## TASK DESCRIPTION:
Look through the listing underneath for "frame", and copy every line that has it.

## DATA EXCERPT:
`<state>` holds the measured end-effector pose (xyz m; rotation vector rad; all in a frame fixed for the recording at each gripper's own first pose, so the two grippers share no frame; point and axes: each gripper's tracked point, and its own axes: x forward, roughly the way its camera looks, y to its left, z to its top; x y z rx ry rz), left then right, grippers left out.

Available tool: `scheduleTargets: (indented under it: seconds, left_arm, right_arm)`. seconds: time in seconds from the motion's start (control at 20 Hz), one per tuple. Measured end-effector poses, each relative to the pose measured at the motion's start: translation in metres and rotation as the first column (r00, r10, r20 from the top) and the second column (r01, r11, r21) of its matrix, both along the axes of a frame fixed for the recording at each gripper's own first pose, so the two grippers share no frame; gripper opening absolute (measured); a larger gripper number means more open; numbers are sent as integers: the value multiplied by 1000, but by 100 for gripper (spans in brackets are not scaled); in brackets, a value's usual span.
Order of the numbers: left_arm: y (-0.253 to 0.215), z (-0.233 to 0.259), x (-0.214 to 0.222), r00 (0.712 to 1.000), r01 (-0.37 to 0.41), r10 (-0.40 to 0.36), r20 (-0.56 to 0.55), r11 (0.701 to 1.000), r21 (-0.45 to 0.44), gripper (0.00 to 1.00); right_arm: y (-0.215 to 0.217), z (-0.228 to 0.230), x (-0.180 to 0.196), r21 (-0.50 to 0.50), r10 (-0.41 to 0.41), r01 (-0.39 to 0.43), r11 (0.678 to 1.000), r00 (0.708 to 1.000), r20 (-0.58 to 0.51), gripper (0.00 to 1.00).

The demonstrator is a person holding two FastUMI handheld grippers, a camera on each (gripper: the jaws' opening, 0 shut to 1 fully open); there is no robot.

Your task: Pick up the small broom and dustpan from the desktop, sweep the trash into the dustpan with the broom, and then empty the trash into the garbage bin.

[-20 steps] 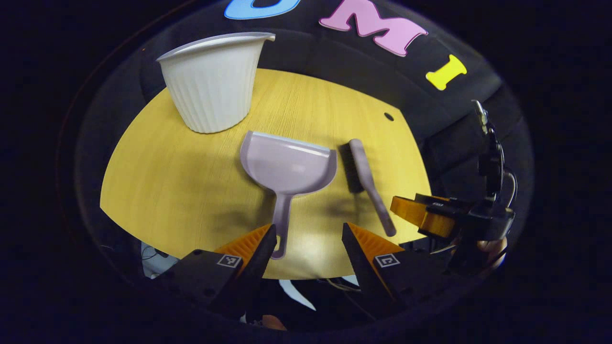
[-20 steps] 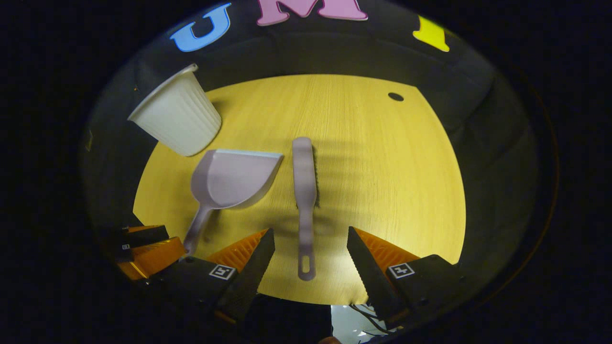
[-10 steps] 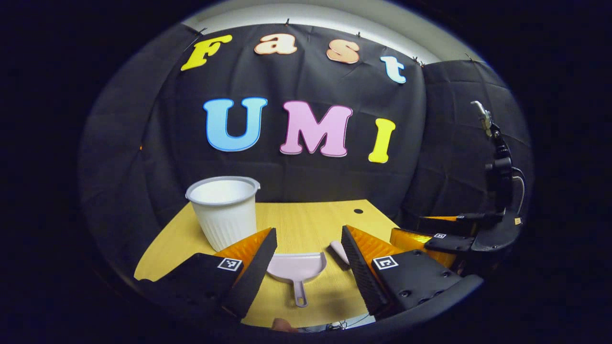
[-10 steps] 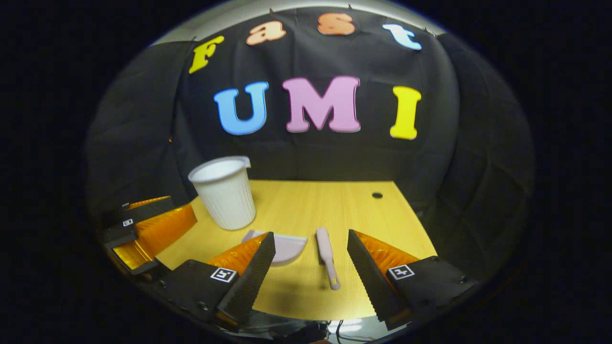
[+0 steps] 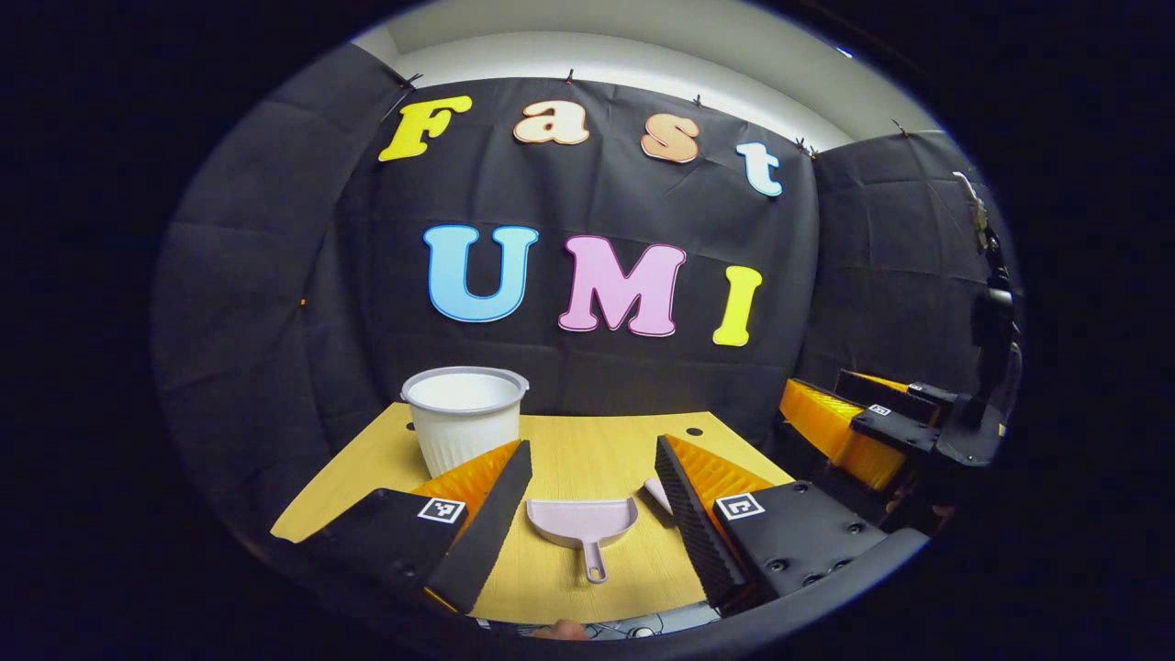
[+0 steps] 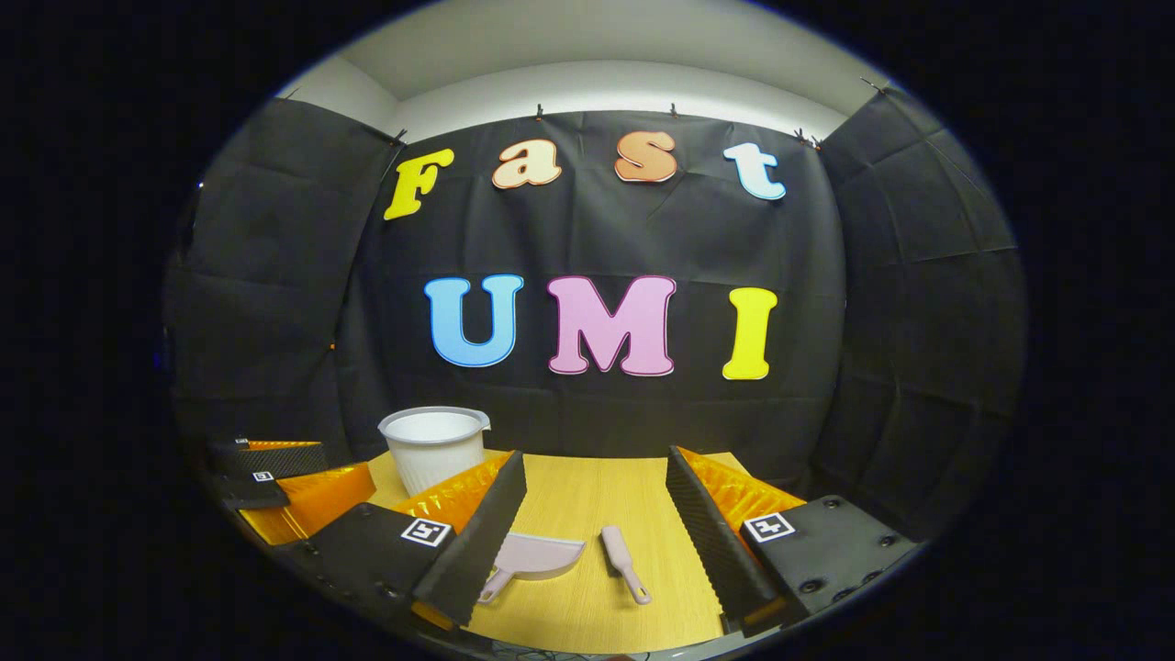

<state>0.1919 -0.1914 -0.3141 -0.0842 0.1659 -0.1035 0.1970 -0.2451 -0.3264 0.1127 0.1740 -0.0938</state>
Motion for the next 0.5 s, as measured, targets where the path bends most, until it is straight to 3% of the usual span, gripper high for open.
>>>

## YOUR SOLUTION:
`<state>` holds the measured end-effector pose (xyz m; rotation vector rad; all in a frame fixed for the recording at each gripper's own first pose, so the two grippers share no frame; point and axes: each gripper's tracked point, and its own axes: x forward, roughly the way its camera looks, y to its left, z to its top; x y z rx ry rz), left then right, grippers left out.
Available tool: `scheduleTargets: (indented under it: seconds, left_arm, right_arm)`. seconds: time in seconds from the motion's start (control at 20 Hz), one per tuple. Measured end-effector poses, each relative to the pose measured at the motion's start: translation in metres and rotation as the first column (r00, r10, r20 from the top) and the second column (r01, r11, r21) of its matrix, both along the axes of a frame fixed for the recording at each gripper's own first pose, so the two grippers share no frame; gripper opening absolute (measured); a larger gripper number means more open; numbers are sent as integers: the value multiplied by 1000, but by 100 for gripper (spans in brackets are not scaled); in brackets, a value's usual span.

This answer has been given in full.